Truth to be told, I’m not that keen on the idea, since even most ‘pedestrian-BIM-approaches’ address this need already adequately.

On the other hand, still experiencing how zillions of non-BIM users within the AEC work, I say, that either everyone truly has the supernatural ability to simultaneously process and cross reference thousands of 2D drawings or a large percentage of them are in fact, faking understanding.


Tuesday, April 10, 2012

Design managers working in the AEC: specify what ‘type’ are you!


Are you a ‘People based DM’ or an ‘Information based DM’?
Are you primarily concerned with managing the people on the project or managing the project information?
You might say, ‘both’ – though I think, it’s unlikely that you truly are.
My observation is that 90% of design managers are ‘people based DMs’ – or if I want to be especially unkind – ‘paper based DMs’.
Within the rest, there are a few ‘holistic ones’ (less than 1%) and about 5% ‘information based’ ones.

In theory the three different types may be equally effective, practice shows, those that ignore the information in favour of ‘just pushing the people’ (or groups of people like consultants, contractors or anyone in the AEC food-chain) end up with the ‘vocal cord’ as their only tool available.
(refer to one of my previous posts on ‘shouting’).

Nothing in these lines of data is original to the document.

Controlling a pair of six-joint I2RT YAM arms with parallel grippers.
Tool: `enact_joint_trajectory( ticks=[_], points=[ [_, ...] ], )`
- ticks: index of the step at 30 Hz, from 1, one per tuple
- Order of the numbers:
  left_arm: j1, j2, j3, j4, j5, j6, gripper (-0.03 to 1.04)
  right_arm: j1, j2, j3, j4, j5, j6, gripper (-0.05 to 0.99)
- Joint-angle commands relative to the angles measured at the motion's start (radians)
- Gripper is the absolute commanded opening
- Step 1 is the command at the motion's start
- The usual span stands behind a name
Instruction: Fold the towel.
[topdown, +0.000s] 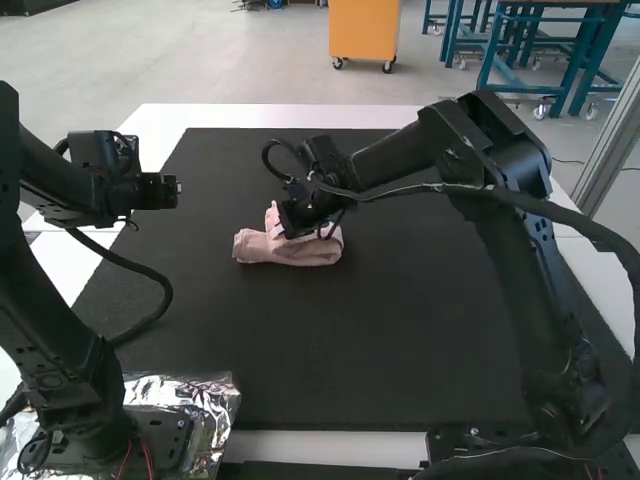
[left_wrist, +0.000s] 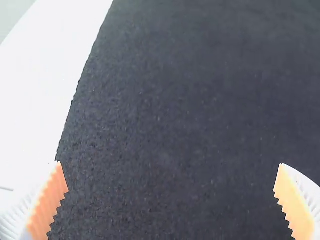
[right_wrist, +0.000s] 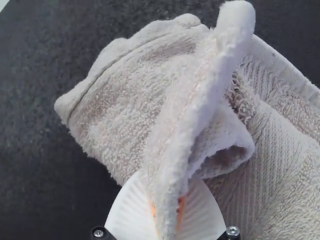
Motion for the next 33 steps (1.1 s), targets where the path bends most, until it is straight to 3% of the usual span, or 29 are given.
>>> enact_joint_trajectory(
  ticks=[1,3,4,7,10,11,13,16,18,20,33],
  points=[
    [0.008,0.007,-0.002,0.01,0.017,0.013,0.97,0.03,0.015,0.066,-0.004,-0.002,0.003,-0.02],
    [0.008,0.008,-0.002,0.01,0.017,0.013,0.97,0.039,0.027,0.091,-0.021,-0.008,0.002,-0.01],
    [0.007,0.01,-0.004,0.009,0.017,0.013,0.97,0.044,0.029,0.101,-0.032,-0.013,-0.006,0.08],
    [0.007,0.01,-0.012,0.012,0.016,0.013,0.97,0.058,0.024,0.124,-0.055,-0.035,-0.02,0.48],
    [0.005,0.01,-0.018,0.013,0.016,0.013,0.97,0.064,-0.016,0.149,-0.113,-0.082,-0.05,0.74],
    [0.004,0.01,-0.018,0.013,0.016,0.013,0.97,0.064,-0.031,0.149,-0.115,-0.082,-0.054,0.79],
    [0.002,0.01,-0.018,0.01,0.016,0.013,0.97,0.061,-0.068,0.144,-0.113,-0.081,-0.057,0.8],
    [0.002,0.01,-0.018,0.007,0.014,0.011,0.97,0.052,-0.112,0.115,-0.084,-0.062,-0.052,0.75],
    [0.002,0.01,-0.019,0.003,0.014,0.011,0.97,0.038,-0.137,0.077,-0.05,-0.079,-0.049,0.46],
    [0.002,0.01,-0.018,0.001,0.014,0.011,0.97,0.021,-0.166,0.015,0.023,-0.107,-0.044,0.0],
    [0.002,0.01,-0.013,0.009,0.007,0.011,0.97,-0.027,-0.157,-0.209,0.289,-0.15,0.029,-0.02]
  ],
)
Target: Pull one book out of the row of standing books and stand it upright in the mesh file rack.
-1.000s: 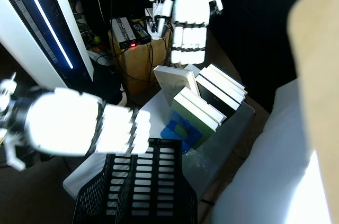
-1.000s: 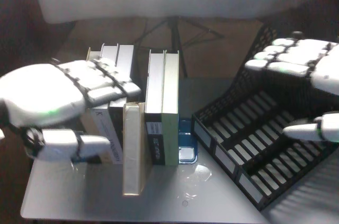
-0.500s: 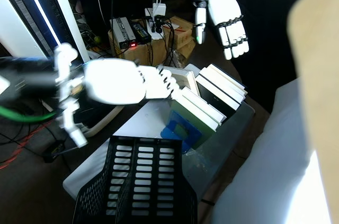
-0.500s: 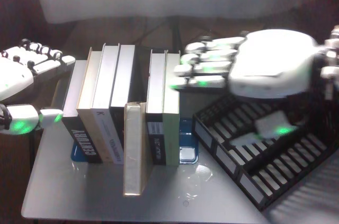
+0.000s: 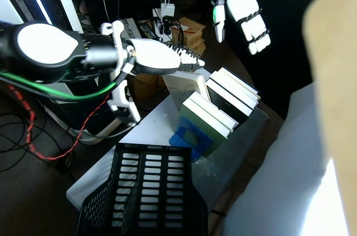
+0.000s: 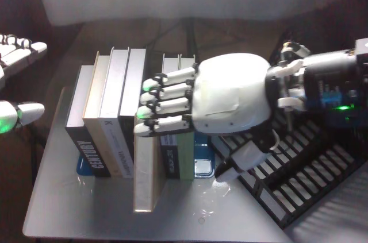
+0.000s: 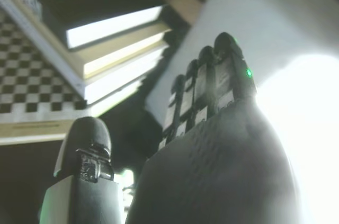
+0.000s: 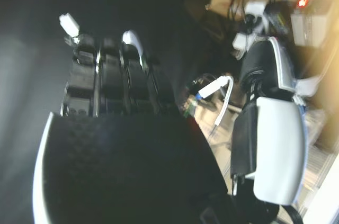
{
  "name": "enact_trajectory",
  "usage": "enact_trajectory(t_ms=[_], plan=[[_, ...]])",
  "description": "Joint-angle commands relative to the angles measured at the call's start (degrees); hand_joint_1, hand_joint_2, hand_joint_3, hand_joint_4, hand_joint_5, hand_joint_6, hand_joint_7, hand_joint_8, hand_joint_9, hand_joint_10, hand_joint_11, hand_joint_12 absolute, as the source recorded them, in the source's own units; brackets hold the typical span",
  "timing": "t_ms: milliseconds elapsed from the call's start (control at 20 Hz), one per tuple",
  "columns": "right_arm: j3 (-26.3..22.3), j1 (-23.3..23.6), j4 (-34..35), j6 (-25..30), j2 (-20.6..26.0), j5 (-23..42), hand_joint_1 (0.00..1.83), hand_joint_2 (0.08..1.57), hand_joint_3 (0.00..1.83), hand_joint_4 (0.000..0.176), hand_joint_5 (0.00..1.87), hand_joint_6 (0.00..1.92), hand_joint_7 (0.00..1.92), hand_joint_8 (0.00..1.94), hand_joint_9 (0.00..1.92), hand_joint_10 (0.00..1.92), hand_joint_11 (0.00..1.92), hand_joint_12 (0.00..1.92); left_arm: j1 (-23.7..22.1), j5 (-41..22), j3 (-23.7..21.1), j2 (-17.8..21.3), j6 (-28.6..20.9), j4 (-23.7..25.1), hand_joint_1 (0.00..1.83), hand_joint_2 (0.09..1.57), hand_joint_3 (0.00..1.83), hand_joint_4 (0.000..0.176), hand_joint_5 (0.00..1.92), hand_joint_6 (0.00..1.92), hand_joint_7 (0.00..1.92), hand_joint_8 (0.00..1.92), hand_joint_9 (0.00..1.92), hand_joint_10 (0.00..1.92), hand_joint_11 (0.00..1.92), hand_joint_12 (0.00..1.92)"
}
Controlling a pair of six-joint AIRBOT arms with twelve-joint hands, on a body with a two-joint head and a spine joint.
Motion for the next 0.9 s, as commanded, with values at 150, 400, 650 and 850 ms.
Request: enact_trajectory(t_ms=[150, 400, 650, 850], plan=[[1.9, 1.0, -2.1, 0.3, -3.8, 0.2, 0.67, 1.04, 0.0, 0.0, 0.0, 0.0, 0.0, 0.0, 0.0, 0.0, 0.0, 0.0, 0.5, -7.3, 1.5, 1.1, 0.1, -3.1, 0.37, 1.27, 0.0, 0.057, 0.0, 0.0, 0.0, 0.0, 0.0, 0.0, 0.02, 0.03], [4.8, 0.9, -4.8, 0.3, -9.0, -1.4, 0.83, 0.98, 0.0, 0.0, 0.0, 0.0, 0.0, 0.0, 0.0, 0.0, 0.0, 0.0, 0.9, -7.6, 1.6, 1.8, -0.1, -3.8, 0.36, 1.26, 0.0, 0.063, 0.0, 0.0, 0.0, 0.0, 0.0, 0.0, 0.0, 0.34], [6.9, 0.7, -6.8, -0.2, -12.9, -4.0, 0.87, 0.82, 0.0, 0.0, 0.01, 0.01, 0.0, 0.0, 0.0, 0.0, 0.0, 0.0, 1.3, -7.7, 1.6, 1.8, -0.9, -3.6, 0.34, 1.26, 0.0, 0.068, 0.0, 0.0, 0.0, 0.0, 0.0, 0.0, 0.0, 0.35], [8.1, 0.1, -7.1, -1.1, -15.3, -5.3, 0.93, 1.08, 0.0, 0.039, 0.56, 0.07, 0.52, 0.02, 0.33, 0.09, 0.0, 0.01, 1.9, -8.4, 1.5, 2.0, -1.7, -3.8, 0.41, 1.28, 0.0, 0.069, 0.0, 0.0, 0.0, 0.0, 0.0, 0.0, 0.0, 0.04]])
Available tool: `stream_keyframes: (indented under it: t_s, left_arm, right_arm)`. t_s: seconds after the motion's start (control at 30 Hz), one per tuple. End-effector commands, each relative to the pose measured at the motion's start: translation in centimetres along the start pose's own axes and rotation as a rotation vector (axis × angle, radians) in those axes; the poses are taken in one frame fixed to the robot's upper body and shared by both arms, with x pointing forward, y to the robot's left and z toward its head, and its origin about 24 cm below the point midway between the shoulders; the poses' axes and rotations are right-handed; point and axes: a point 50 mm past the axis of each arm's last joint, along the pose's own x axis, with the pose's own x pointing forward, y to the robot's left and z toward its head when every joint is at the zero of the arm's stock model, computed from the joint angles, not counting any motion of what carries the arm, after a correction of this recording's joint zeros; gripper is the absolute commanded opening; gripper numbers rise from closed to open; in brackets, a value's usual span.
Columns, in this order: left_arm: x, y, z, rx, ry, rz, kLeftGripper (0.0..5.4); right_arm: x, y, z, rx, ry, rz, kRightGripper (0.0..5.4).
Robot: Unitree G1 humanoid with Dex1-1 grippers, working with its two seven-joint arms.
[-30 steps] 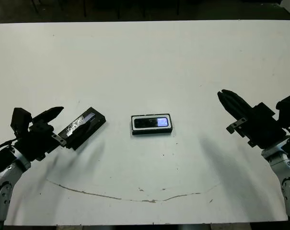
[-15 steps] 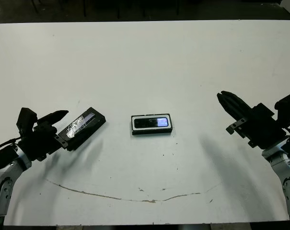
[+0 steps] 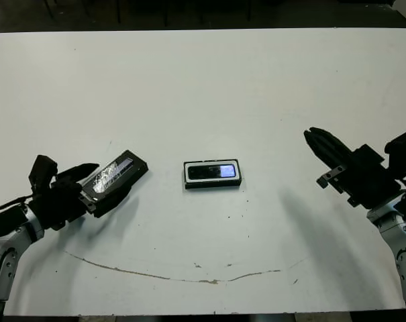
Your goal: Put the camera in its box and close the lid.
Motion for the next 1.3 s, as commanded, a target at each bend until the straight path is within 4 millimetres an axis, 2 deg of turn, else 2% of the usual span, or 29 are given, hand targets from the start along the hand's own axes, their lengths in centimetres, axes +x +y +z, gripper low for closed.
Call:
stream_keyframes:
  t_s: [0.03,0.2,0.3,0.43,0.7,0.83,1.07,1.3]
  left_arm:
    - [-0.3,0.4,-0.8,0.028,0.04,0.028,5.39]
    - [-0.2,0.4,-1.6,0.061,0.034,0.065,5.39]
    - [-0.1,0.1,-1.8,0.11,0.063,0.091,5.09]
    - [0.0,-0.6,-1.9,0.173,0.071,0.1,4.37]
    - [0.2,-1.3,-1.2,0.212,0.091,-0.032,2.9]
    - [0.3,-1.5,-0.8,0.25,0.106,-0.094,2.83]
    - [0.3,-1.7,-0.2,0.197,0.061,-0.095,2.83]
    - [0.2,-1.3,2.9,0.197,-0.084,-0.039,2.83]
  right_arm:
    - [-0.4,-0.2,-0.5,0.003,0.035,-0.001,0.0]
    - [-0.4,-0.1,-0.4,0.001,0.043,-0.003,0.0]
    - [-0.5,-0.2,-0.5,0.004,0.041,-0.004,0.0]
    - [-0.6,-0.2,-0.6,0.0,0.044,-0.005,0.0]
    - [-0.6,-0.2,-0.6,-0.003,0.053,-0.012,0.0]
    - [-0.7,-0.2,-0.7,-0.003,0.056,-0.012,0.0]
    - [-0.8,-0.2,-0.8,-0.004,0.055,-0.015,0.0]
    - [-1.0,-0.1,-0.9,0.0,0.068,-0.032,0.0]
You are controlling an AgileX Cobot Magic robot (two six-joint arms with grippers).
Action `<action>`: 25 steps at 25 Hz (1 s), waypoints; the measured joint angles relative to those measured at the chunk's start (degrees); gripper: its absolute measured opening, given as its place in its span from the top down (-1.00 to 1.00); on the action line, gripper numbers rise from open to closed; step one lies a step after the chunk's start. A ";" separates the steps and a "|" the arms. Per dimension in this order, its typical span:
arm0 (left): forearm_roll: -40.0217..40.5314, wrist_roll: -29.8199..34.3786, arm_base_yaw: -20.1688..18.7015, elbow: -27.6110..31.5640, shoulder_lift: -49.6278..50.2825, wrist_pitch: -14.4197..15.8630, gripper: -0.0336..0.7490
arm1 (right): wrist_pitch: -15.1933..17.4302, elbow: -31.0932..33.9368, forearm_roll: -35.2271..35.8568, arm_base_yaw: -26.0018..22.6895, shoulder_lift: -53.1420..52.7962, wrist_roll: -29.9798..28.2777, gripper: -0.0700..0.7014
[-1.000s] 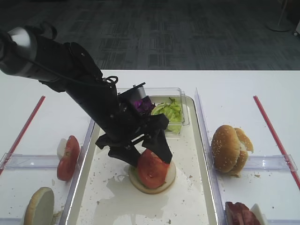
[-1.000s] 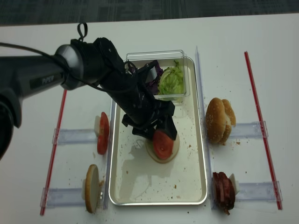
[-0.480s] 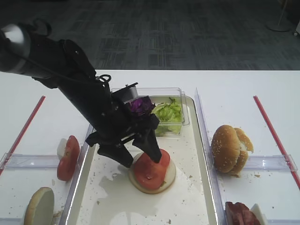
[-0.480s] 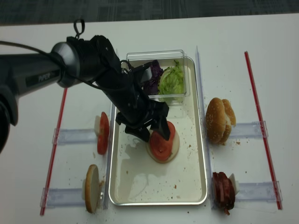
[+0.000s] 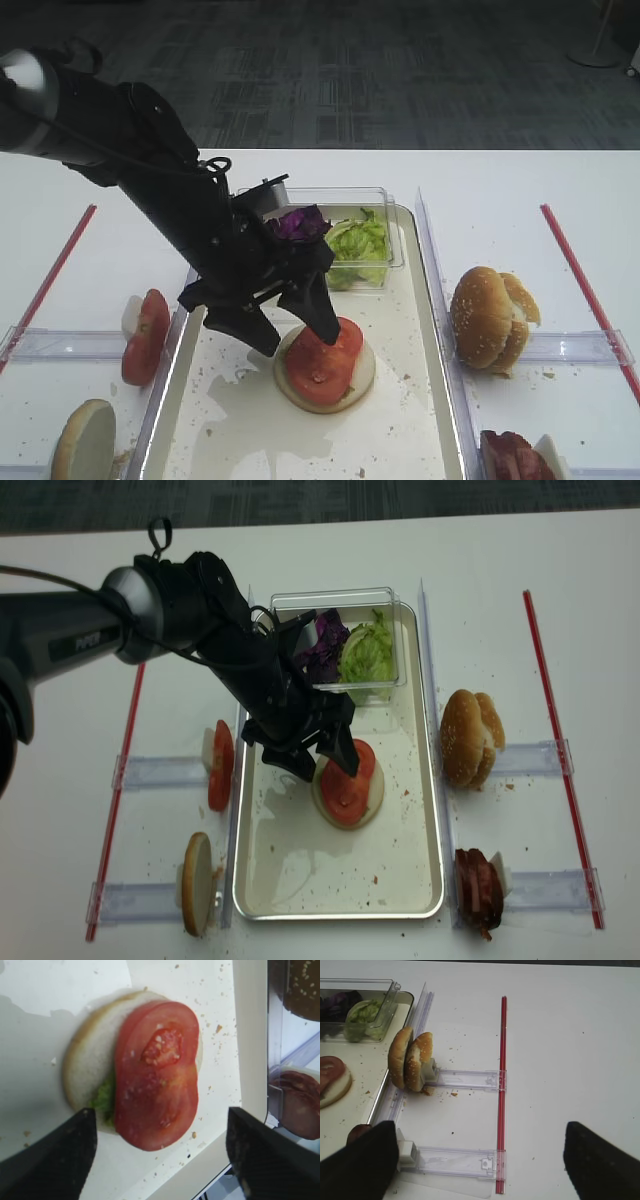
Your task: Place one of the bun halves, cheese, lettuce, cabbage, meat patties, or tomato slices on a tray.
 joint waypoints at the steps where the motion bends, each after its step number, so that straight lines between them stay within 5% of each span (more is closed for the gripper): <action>1: 0.00 0.00 0.00 0.00 -0.07 0.00 -0.35 | 0.00 0.00 0.00 0.00 0.00 0.00 -0.94; 25: 5.51 -5.07 0.00 -5.48 -15.16 3.15 -0.35 | 0.00 0.00 0.00 0.00 0.00 0.00 -0.94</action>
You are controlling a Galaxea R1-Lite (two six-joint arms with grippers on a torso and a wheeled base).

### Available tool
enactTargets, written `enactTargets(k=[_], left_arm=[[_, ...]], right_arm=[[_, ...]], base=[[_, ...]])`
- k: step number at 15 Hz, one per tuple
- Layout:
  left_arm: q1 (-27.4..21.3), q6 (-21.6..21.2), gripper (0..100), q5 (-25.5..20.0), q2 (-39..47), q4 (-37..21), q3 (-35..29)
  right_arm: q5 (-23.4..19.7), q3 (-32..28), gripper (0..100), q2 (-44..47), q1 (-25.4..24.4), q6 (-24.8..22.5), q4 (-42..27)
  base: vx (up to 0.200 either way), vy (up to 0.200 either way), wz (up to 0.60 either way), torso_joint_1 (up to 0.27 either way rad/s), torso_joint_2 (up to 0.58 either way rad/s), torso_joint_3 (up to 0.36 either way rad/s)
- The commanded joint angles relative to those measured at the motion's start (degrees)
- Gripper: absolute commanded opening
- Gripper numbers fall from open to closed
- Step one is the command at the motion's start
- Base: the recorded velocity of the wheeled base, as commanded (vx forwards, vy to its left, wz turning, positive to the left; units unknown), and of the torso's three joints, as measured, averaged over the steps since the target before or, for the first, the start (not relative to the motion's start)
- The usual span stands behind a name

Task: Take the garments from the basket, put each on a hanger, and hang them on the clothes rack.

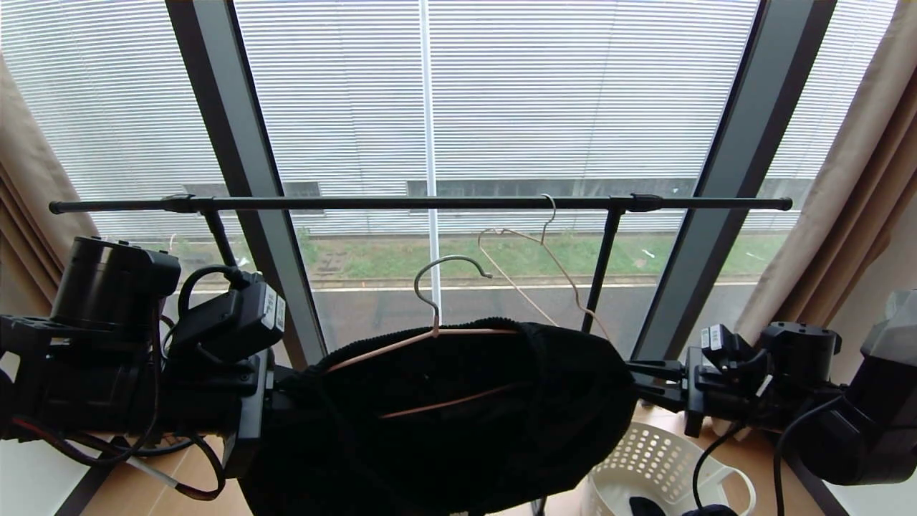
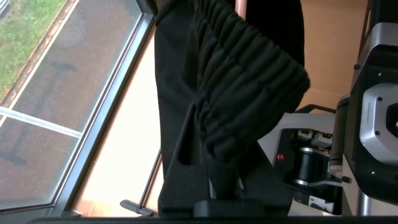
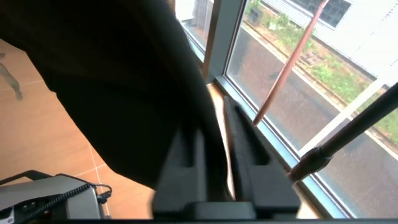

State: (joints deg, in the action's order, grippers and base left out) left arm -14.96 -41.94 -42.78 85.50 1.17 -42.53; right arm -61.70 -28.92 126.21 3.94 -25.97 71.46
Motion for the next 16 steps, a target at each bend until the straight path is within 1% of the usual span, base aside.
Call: enactTargets(k=[1,2,3,4,7,8,9,10,11,12,14,15,16], left_arm=[[0.5,0.0,0,0.0,0.1,0.0,0.0],[0.7,0.0,0,0.0,0.2,0.1,0.0],[0.8,0.0,0,0.0,0.2,0.1,0.0],[1.3,0.1,0,0.0,0.1,0.0,0.1],[2.7,0.5,0,0.0,-0.1,-0.1,1.1],[3.6,0.5,0,0.0,-0.7,-0.1,2.0],[4.9,0.6,0,0.0,-1.5,-0.1,3.0],[6.4,1.2,0,0.0,-2.4,-0.1,3.9],[7.8,2.7,0,0.0,-3.3,-0.1,4.1],[8.9,5.1,0,0.0,-4.4,-0.1,4.1],[10.0,11.1,0,0.3,-6.0,0.0,4.0],[10.3,12.9,0,0.4,-6.0,0.0,3.9],[10.3,12.9,0,0.4,-6.0,0.0,3.9]], right_arm=[[-0.2,1.9,100,-3.0,-0.3,-3.4,0.1],[-0.2,2.5,100,-3.9,-0.3,-6.7,0.1],[-0.2,3.1,100,-4.4,-0.3,-8.8,0.1],[-0.2,4.4,100,-6.9,-1.0,-10.4,0.1],[-0.3,5.7,100,-12.3,-3.1,-10.2,-0.3],[0.2,5.9,100,-14.1,-4.5,-9.3,-0.4],[1.1,6.0,100,-15.8,-5.7,-7.2,-0.4],[4.4,6.0,100,-17.8,-7.6,-3.0,-0.4],[8.9,6.0,100,-19.8,-10.0,1.2,-0.4],[13.4,5.7,100,-20.7,-12.0,4.3,-0.2],[21.4,4.8,100,-21.5,-16.3,7.2,-0.2],[24.3,4.3,100,-21.9,-17.8,7.8,-0.2],[24.3,4.3,100,-21.9,-17.8,7.8,-0.2]], base=[[0.000,0.000,0.00,0.000,0.00,0.000],[0.000,0.000,0.00,0.000,0.00,0.000],[0.000,0.000,0.00,0.000,0.00,0.000],[0.000,0.000,0.00,0.000,0.00,0.000],[0.000,0.000,0.00,0.000,0.00,0.000],[0.000,0.000,0.00,0.000,0.00,0.000],[0.000,0.000,0.00,0.000,0.00,0.000],[0.000,0.000,0.00,0.000,0.00,0.000],[0.000,0.000,0.00,0.000,0.00,0.000],[0.000,0.000,0.00,0.000,0.00,0.000],[0.000,0.000,0.00,0.000,0.00,0.000],[0.000,0.000,0.00,0.000,0.00,0.000],[0.000,0.000,0.00,0.000,0.00,0.000]])
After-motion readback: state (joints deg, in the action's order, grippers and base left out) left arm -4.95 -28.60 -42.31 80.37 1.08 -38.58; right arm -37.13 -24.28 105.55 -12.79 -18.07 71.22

This may work, when real end-results are not that relevant, i.e. prices, rates, timeframes aren’t set according to ‘normal laws of economics’.
Definitely not something I’d like to be left to survive with in the ‘post-gamble AEC’ era we are ‘enjoying’ now.

I must acknowledge a colleague for getting my thinking on this subject going.
She’s been defending the practice of ‘non-information based DM’ with such conviction that I could not help but get intrigued by her stance.
She may be absolutely right, yet – time will tell.